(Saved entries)
==================================================

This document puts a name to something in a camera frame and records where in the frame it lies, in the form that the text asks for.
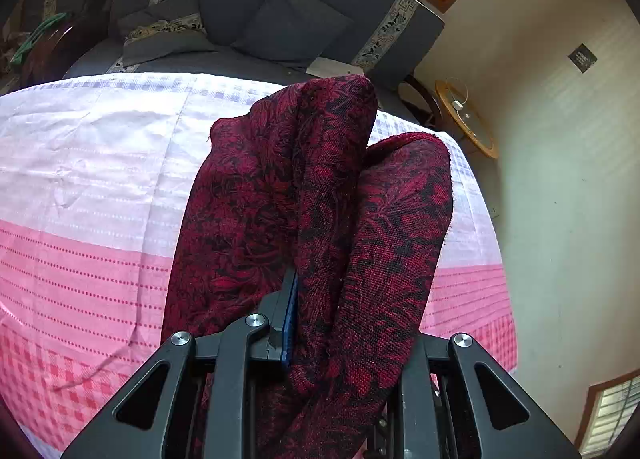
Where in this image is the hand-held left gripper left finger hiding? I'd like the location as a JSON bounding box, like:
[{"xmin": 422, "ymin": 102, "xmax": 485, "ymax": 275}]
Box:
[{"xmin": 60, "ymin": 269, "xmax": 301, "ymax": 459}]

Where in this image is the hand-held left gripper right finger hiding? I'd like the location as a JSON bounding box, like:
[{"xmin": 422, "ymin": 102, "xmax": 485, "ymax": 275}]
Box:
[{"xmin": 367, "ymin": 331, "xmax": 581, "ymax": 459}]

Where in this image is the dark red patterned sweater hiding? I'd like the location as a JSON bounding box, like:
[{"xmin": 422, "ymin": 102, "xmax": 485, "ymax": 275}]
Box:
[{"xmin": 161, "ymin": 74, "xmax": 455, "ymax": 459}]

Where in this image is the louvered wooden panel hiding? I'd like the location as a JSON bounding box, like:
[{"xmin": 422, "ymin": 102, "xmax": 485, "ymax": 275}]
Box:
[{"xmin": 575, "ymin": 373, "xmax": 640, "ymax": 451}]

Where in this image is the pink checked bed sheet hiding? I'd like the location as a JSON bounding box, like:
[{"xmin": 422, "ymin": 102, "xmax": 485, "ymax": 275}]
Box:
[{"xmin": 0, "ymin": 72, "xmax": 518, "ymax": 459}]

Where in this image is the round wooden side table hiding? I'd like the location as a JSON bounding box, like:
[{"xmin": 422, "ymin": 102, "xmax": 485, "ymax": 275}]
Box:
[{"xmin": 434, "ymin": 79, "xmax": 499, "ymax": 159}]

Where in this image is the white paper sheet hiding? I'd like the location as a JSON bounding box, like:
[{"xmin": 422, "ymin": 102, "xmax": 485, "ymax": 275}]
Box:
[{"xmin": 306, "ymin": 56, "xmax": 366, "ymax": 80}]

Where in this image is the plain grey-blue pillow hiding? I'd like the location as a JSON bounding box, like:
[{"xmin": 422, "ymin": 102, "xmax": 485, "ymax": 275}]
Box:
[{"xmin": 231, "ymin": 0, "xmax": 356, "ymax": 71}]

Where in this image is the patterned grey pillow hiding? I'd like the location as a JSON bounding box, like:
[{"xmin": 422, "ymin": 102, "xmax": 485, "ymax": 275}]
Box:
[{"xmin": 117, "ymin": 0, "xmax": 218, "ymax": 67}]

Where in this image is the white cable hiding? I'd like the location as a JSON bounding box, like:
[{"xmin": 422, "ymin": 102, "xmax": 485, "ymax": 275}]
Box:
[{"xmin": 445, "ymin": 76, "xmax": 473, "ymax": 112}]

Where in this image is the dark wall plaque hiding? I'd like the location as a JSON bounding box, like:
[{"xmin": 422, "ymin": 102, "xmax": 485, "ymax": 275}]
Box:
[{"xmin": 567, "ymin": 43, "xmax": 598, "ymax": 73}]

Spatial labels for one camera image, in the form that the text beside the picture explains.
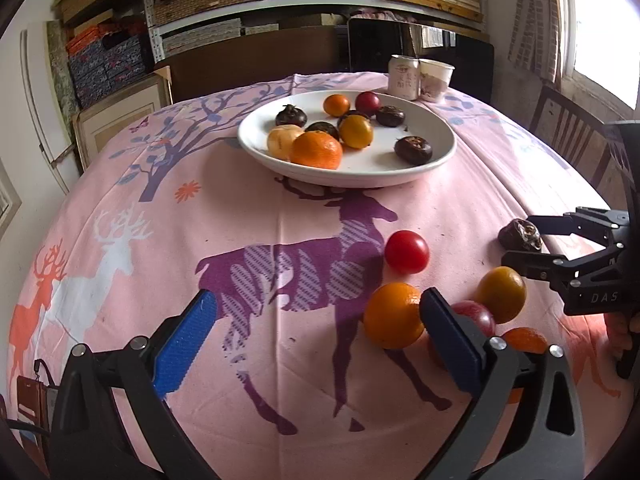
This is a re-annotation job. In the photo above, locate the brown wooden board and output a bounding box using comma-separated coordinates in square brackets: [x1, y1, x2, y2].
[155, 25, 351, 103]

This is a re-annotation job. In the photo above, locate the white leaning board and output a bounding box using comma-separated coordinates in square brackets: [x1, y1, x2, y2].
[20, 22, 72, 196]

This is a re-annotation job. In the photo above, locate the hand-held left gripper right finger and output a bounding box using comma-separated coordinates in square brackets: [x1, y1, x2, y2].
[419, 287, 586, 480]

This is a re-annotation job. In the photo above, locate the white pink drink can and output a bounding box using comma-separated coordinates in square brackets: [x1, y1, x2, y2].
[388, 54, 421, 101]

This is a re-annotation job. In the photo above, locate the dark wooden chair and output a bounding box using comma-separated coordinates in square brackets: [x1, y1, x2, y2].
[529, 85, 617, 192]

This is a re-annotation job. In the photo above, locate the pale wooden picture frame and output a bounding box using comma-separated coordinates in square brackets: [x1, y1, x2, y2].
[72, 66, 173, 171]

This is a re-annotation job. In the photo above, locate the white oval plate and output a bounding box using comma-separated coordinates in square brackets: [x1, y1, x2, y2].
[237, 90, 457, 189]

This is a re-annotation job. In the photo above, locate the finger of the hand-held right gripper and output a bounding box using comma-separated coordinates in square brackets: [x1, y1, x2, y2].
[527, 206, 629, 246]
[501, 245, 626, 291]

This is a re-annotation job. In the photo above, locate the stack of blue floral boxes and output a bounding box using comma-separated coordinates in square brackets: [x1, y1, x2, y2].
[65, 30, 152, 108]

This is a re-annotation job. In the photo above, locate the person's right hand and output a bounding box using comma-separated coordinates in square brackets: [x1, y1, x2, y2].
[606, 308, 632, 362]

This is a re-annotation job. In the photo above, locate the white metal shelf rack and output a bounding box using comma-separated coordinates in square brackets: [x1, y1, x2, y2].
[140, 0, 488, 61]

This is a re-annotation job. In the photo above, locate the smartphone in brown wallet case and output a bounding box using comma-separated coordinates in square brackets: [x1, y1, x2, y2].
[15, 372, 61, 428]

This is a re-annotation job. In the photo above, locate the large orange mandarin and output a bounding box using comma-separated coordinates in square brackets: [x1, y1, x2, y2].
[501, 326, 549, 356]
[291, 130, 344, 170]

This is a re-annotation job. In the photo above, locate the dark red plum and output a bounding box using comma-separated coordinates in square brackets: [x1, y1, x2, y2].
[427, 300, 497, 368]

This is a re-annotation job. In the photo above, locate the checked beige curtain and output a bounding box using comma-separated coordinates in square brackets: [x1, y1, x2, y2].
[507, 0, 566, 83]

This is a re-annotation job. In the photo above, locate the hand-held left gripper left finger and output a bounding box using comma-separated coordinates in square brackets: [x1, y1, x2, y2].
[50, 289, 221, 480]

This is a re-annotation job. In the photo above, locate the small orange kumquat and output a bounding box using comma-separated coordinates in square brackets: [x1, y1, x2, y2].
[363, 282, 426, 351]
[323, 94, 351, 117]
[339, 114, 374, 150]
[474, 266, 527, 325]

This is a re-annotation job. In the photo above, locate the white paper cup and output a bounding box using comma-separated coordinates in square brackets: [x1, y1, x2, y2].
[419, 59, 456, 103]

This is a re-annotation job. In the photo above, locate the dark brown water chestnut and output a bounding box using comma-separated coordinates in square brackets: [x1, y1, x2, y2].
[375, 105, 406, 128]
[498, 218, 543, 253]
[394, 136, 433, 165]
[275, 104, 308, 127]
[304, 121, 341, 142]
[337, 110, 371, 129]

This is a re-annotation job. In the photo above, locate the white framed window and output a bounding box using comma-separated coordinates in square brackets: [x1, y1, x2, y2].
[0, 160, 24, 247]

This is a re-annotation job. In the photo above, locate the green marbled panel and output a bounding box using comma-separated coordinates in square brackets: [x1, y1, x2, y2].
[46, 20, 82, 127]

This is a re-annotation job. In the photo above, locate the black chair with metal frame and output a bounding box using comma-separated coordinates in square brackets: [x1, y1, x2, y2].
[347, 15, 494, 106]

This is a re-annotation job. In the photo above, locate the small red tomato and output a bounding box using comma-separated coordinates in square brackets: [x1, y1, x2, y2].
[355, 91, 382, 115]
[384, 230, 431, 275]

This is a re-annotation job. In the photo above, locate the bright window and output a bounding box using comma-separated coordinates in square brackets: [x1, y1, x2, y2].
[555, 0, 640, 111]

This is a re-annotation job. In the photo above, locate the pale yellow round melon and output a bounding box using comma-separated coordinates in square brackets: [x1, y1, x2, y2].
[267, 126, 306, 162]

==================================================

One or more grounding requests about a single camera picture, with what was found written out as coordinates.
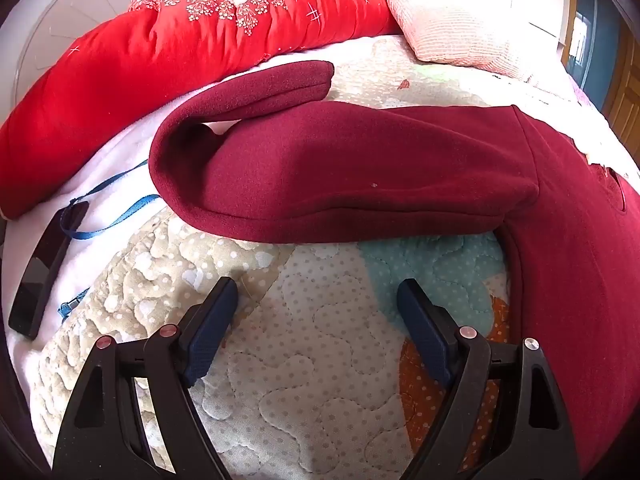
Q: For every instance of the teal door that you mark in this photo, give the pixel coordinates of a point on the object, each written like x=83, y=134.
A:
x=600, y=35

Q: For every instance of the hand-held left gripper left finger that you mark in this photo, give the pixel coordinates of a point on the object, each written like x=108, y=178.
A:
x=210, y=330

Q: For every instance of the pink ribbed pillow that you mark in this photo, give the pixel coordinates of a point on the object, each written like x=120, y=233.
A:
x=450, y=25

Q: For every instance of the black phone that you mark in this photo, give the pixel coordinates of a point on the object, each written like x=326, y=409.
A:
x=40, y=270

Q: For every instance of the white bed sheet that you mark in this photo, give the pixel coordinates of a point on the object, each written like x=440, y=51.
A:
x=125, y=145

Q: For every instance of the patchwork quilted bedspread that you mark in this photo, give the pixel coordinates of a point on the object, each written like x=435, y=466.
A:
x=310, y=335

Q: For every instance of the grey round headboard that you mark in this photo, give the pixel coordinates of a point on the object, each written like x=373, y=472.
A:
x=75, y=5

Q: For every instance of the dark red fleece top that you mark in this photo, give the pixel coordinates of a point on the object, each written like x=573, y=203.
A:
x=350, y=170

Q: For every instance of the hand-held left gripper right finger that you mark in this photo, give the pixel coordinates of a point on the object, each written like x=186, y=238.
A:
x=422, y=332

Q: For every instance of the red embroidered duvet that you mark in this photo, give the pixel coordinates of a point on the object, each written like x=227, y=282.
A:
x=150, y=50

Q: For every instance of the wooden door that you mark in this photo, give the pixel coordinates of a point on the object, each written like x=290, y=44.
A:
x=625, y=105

==================================================

=== TASK TO CARRY OUT ===
Select every line in the records above that contains the word "text".

=== WRITTEN RESPONSE ===
This document puts a name to something in a camera frame and records where in the frame it lies, in the form that the text asks for.
Spatial labels for one camera image, in the form that the text beside the picture explains.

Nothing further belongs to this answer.